In addition to defining any unclear terms of the motion, the first speaker should offer a concise case statement. The case statement should plainly express the government's interpretation of the motion in one sentence, such as "federal income tax should be set at a flat rate" or "high schools should not conduct warrantless searches of student lockers." The wording of the case statement is very important; it will frame the discussion and determine the relevance of arguments. It should be carefully transcribed by ail participants in the debate. Once presented, the case statement may not be changed.

The case statement should clearly advance a controversial claim, capable of affirmation and denial, susceptible to proof and disproof. The case statement can be based on a narrow construction of the motion or an understanding that is creative,...
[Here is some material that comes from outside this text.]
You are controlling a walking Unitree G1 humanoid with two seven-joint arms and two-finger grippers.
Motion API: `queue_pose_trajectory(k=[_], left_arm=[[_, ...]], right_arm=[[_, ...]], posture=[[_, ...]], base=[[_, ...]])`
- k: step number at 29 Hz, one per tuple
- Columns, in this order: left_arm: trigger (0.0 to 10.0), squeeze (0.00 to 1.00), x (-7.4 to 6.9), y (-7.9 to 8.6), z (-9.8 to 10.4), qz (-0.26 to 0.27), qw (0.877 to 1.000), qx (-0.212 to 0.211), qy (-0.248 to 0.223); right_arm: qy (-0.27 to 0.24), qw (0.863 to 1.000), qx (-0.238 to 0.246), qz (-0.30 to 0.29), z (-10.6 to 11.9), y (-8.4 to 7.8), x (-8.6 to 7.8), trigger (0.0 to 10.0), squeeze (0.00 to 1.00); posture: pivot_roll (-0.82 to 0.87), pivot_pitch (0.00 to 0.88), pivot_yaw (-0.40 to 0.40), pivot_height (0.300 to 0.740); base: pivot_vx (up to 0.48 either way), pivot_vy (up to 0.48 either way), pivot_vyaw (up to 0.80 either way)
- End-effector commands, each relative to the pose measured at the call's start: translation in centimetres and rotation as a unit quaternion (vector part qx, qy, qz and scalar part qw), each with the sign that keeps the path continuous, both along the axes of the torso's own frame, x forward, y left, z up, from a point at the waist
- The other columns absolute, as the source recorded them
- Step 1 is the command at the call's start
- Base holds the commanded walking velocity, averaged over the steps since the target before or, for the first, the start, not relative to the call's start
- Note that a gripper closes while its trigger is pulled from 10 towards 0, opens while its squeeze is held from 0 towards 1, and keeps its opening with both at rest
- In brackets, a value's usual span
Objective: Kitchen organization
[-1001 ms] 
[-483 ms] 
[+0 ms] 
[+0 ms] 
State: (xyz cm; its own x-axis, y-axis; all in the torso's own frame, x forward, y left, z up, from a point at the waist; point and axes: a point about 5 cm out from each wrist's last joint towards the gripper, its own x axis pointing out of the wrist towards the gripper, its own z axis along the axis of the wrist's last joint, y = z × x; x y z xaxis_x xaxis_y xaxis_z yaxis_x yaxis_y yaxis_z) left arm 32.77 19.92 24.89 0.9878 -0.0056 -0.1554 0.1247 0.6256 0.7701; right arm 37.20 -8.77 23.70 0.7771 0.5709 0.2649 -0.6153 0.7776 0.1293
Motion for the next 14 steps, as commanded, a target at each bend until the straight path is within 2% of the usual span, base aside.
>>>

...The first proposition speaker must provide a case against which there are strong and principled arguments. Some interpretations of a motion do not provide for effective debate. The government's interpretation must not constitute a truism, a claim (e.g., "Murder is reprehensible") that no reasonable person would oppose. In parliamentary debate, the opposition may argue that a given case is not sufficiently debatable. The second proposition speaker is then expected in the next speech to demonstrate that strong opposition arguments do exist, or else lose the decision....

Burden of proof

In most debates, the first proposition speaker supports the motion by advocating something new, challenging established ideas, or attempting to settle an issue in public controversy. It is the obligation of the person who affirms the motion to prove the case. In a criminal court case, the defense may file a motion for dismissal if the prosecutor has failed to provide a well-substantiated case for conviction. Similarly, the first speaker for the proposition has the burden of establishing a case for the motion. As Raymond Alden explained in his 1900 treatise on The Art of Debate, there is an "obligation resting upon one or other parties to a controversy to establish by proofs a given proposition, before being entitled to receive an answer from the other side." This responsibility rests, he concluded, "upon the side that would be assumed to be defeated if no progress at all were made in the consideration of the case."9 The government's burden of proof is met through the presentation and support of its major arguments, or case.

The case.

The first proposition speaker should establish interest in the motion and case through an introduction. The introduction should demonstrate the timeliness of the case, perhaps by recounting a recent story or contemporary context for the controversy....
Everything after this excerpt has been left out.